This is just an observation on performance of trivial copy operations.
I noticed in a small throw-away program that the performance of operations with small records (in my case complex numbers, using unit complex) is unexpectedly poor. The reason is that the unit provides the elementary operations (+, - ,* etc.) as function/operators, and the compiler always makes a copy of the result using REP MOVSL. This is not the case in procedural versions which are much faster, some factor 3 including the time needed for the floating point calculations. So,
Var C1,C2,C3 : complex ;
begin
C3 := C1 + C2;
//is convenient but MUCH slower than the somewhat more cumbersome
complex_add (C1,C2,C3);
This may not necessarily be specific to FPC. I have seen such procedural code in other languages as well, presumably for performance reasons.

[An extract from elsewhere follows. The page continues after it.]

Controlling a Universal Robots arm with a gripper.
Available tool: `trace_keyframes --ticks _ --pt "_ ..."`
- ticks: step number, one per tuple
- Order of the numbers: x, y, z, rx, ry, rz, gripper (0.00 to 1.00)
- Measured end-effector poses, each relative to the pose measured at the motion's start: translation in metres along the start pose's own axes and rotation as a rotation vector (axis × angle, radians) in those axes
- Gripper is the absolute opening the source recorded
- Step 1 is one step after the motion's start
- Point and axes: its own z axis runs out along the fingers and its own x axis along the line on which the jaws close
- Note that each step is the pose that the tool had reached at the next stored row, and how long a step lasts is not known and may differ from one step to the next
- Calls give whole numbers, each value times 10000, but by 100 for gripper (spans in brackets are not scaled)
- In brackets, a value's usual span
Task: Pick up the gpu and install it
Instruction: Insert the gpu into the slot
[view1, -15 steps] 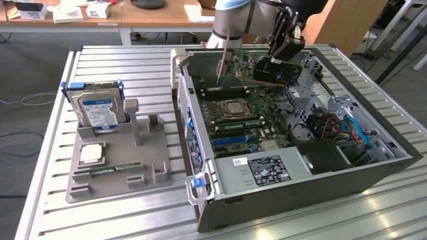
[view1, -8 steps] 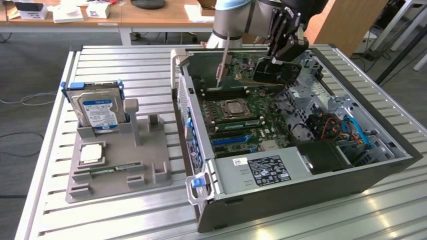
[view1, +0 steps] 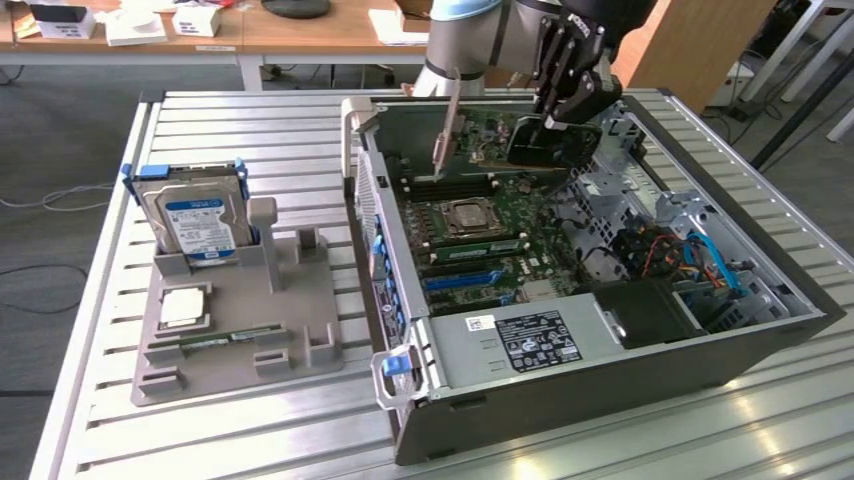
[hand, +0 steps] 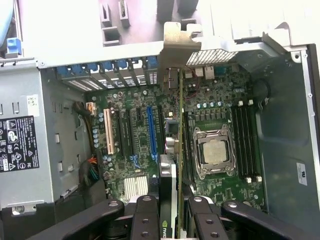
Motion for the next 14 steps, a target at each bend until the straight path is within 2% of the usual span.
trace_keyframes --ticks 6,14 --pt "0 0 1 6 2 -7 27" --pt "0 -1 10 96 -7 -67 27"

Similarly for simple assignment / copy operations, copying a small structure as a whole is much slower than copying its individual elements, both for records and arrays. This can be factor 100.
C2 := C1;
//is much slower than
C2.re := C1.re;
C3.im := C1.im;
That triggered my interest so I made a small benchmark program just copying a small static array of qwords or doubles, trying:
- Whole array copy A2 := A1;
- System.move ()
- Copy all elements in a loop
- Copy each element individually (without loop)
Attached a chart of the results, time elapsed for 200.000.000 array copy operations, FPC3.2.2., i386-win32, optimisation Level2, on a CPU 12th Gen Intel Core i5-1245U. Summarizing:
For a structure containing more than a single qword, A2 := A1 is by far the slowest version. The compiler does the copy using REP MOVSL which appears to be really inefficient on small structures. Surprisingly, it becomes faster with increasing size, even in absolute time, although the assembler code remains the same. If the structure is only one qword, the compiler is smart enough to use VMOVSD instead of REP MOVSL.
System.move is much better but obviously needs some overhead, hence not optimal for small structures.
The elementwise copy in a loop is even better at small structures but quickly becomes inefficient with increasing structure size.
The fastest solution for small structures is obviously to copy each element individually, avoiding a loop. For records like type complex containing two doubles (16 bytes), this is the optimal solution. The compiler uses VMOVSD for copying a qword on COREAVX processor; otherwise MOV, which is factor 2 slower while still blazingly fast in comparison to REP MOVSL.
As far as I am concerned, I made my own complex unit, using procedures/methods rather than operators. When copying, I copy real part and imag part separately to avoid the REP MOVSL penalty. This is a bit awkward, and I would rather overload the := operator but this is not possible because it already exists. I could alternatively write a procedure clone (const a: complex; var b: complex) or similar instead.
I wonder if replacing the REP MOVSL by MOV / VMOVSD for small structures would by a worthwhile and feasible optimisation to the compiler. I guess the problem is that it would have to deal with other block sizes than multiples of 8 bytes, and be compatible with packing, bitpacking, alignment etc.